## Task item
Output, word for word, the lines of this listing that fall between the line with "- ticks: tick" and the line with "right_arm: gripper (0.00", counting both of those lines, and no others.

## Supplied records
----

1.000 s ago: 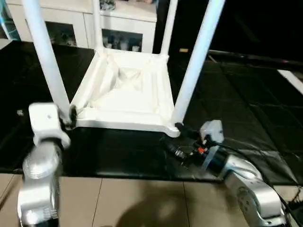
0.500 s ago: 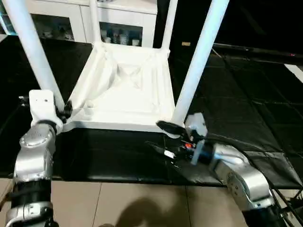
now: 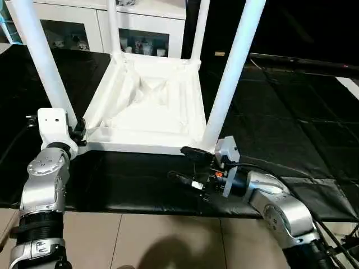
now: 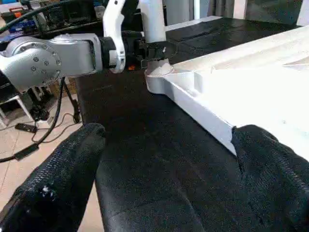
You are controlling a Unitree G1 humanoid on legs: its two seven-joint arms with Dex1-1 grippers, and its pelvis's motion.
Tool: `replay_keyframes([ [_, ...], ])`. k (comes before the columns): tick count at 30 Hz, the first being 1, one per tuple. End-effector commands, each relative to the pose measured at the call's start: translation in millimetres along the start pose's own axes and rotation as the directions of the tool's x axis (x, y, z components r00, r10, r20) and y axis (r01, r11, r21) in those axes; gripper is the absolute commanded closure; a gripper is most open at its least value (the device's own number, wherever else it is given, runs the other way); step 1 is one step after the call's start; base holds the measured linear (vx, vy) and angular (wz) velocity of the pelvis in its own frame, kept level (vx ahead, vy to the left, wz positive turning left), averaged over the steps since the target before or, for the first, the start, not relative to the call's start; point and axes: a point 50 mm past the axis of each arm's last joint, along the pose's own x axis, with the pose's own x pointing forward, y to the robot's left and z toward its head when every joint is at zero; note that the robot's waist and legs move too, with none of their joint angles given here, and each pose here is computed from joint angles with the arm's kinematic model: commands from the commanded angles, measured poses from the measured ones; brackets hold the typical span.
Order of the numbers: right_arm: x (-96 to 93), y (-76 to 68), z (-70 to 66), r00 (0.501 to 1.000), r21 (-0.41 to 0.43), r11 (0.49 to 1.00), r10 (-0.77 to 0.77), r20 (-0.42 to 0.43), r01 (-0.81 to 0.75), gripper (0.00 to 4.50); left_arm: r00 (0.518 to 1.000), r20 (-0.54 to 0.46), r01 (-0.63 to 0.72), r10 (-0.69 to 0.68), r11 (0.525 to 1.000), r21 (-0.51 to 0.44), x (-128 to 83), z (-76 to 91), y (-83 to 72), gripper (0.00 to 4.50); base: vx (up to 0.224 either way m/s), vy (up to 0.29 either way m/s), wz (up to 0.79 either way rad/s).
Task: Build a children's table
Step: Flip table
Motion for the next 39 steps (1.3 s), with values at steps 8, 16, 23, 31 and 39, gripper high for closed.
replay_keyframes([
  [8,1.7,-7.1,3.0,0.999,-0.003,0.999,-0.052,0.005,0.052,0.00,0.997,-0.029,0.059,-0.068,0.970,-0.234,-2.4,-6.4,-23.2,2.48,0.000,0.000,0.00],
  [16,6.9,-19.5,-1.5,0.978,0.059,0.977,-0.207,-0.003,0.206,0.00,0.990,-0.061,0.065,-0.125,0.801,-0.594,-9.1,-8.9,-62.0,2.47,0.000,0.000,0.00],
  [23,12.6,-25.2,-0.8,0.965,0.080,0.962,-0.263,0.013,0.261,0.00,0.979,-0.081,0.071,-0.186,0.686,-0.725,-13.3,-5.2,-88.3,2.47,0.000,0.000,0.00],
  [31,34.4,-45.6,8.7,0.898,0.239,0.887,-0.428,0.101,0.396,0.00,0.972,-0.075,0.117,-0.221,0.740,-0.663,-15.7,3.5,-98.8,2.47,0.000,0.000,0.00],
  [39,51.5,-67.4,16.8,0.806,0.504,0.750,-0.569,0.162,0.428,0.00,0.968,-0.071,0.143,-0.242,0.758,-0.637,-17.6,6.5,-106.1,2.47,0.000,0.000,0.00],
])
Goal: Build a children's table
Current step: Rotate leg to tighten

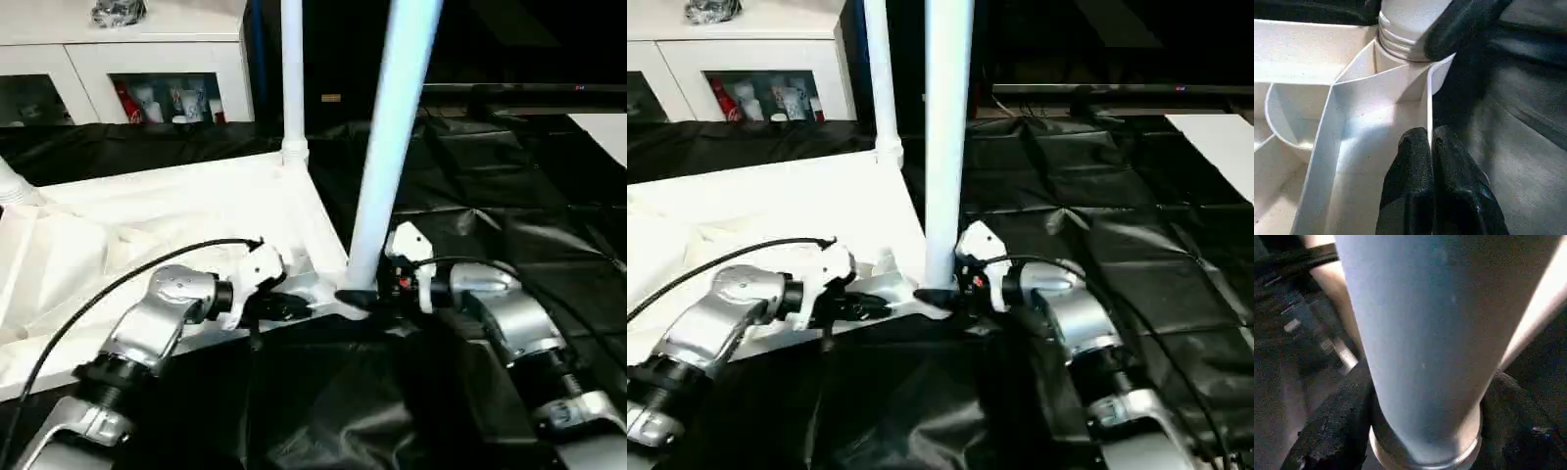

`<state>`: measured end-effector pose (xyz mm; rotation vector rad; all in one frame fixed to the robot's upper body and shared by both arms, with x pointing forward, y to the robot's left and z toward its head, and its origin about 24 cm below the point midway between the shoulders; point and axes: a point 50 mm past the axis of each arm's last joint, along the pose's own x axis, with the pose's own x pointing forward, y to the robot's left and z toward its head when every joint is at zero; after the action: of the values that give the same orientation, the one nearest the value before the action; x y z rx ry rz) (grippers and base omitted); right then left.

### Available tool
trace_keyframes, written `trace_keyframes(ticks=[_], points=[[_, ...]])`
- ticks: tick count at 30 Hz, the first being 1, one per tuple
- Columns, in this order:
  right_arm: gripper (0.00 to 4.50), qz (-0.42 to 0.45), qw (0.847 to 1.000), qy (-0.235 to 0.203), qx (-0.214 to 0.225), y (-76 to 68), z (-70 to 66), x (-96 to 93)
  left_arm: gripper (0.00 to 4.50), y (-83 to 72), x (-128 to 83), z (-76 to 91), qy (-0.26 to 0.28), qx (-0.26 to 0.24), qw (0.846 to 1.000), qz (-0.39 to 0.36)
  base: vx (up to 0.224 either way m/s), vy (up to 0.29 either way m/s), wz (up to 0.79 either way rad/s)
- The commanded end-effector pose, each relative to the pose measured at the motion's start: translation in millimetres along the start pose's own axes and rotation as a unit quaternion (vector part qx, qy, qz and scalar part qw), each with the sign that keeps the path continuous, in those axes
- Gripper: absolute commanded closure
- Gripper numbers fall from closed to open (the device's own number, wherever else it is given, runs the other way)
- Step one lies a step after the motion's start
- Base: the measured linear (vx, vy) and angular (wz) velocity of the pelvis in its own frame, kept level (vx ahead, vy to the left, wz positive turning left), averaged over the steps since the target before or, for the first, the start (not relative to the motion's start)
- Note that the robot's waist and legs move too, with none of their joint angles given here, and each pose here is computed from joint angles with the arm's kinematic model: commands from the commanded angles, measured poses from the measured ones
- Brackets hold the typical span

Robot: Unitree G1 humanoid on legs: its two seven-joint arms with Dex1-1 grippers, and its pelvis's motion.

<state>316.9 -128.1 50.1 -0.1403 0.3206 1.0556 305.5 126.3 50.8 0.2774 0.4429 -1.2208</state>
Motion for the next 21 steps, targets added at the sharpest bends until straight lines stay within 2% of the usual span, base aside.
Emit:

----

## Response
- ticks: tick count at 30 Hz, the first being 1, one per tuple
- Columns, in this order:
  right_arm: gripper (0.00 to 4.50), qz (-0.42 to 0.45), qw (0.847 to 1.000), qy (-0.235 to 0.203), qx (-0.214 to 0.225), y (-76 to 68), z (-70 to 66), x (-96 to 93)

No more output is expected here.